# 2 month old lamb with snotty nose and cough?



## bknthesdle (Mar 27, 2011)

I have a two month old lamb. Last week I weighed her at 18 lbs. My one month old lambs are weighing almost as much as she is. (they are 16 lbs) she is aggressive for the bottle and I see her nibbling on hay, but she isn't gaining like her older sisters who weigh 25 and 28 lbs. She doesn't dive into the creep feed like everyone else does. Today I noticed she had a bit of a snotty nose and she has always had a cough since I got her. 

What can I do to help her? Looking at starting her on antibiotics for 5 days. What about a vitamin b shot? to increase her appetite?

Would appreciate any advice!


----------



## bergere (May 11, 2002)

It really depends on what is causing the coughing and snotty nose.

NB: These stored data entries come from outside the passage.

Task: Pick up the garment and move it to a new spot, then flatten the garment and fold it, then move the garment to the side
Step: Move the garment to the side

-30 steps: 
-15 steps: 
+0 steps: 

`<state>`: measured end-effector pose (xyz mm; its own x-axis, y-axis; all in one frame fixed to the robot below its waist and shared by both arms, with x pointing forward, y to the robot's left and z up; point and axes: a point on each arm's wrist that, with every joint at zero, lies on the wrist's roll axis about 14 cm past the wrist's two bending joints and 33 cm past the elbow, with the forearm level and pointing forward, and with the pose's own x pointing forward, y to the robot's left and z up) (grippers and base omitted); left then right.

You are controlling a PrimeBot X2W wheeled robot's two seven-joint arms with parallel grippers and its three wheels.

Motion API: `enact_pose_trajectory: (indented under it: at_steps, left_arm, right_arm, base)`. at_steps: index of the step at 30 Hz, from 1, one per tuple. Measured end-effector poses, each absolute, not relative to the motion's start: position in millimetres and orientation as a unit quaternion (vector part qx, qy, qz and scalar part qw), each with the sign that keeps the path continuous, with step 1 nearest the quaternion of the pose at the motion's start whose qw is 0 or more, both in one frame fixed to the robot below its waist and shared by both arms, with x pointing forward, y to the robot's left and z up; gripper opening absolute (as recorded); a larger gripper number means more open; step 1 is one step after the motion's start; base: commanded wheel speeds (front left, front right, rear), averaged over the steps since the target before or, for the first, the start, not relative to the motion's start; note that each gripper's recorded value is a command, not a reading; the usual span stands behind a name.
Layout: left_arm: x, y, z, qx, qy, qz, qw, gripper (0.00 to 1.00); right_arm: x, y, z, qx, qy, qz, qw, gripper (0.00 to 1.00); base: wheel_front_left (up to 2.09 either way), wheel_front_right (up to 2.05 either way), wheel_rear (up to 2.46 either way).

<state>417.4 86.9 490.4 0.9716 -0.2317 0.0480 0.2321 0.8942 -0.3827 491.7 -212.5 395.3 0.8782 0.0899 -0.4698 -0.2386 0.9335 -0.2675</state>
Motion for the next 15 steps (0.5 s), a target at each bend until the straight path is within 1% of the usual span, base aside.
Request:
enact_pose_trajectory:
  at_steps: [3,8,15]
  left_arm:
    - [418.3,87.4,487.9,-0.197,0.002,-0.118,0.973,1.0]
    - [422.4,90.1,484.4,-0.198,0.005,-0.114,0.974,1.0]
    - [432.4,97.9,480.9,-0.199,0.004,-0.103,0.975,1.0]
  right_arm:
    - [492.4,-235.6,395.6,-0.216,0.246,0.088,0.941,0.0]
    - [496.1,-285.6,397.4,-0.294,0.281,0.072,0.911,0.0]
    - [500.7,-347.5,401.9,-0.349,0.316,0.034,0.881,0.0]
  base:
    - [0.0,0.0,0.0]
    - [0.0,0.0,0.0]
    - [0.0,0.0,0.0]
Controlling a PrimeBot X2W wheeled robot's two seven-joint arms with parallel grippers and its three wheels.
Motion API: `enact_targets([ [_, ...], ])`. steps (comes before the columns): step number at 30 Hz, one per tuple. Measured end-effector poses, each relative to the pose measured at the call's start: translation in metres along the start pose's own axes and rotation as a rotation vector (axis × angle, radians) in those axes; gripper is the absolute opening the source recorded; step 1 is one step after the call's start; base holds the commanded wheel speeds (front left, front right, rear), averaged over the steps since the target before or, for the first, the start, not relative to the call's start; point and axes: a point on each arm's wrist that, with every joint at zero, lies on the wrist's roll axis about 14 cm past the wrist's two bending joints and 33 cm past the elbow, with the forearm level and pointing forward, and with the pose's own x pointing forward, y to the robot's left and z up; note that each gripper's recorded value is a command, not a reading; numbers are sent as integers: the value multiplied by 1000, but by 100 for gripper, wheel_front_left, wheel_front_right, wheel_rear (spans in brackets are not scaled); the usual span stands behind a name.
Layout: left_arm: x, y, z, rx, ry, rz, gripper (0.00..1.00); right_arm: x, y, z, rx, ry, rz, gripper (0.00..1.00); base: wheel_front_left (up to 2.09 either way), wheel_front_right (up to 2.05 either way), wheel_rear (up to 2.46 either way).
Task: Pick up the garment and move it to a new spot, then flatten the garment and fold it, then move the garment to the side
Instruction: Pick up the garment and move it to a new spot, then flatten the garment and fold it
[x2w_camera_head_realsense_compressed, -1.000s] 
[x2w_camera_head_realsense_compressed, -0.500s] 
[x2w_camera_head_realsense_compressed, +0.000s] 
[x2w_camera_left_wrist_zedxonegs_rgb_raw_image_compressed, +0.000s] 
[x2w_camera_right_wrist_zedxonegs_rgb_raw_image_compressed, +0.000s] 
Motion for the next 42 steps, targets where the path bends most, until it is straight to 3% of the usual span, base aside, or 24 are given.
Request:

Coughing can be caused by dusty pens, dusty feed, or infectious agents. If the lamb only coughs at feeding time, dusty feed is the problem. You can dampen the feed by adding a tiny bit of water or molasses. If the lamb only coughs after running and jumping, the dust in the pen is probably the problem. You can sprinkle down the pen in late afternoon. 

If the lamb is coughing throughout the day, then infectious agents may be the cause. 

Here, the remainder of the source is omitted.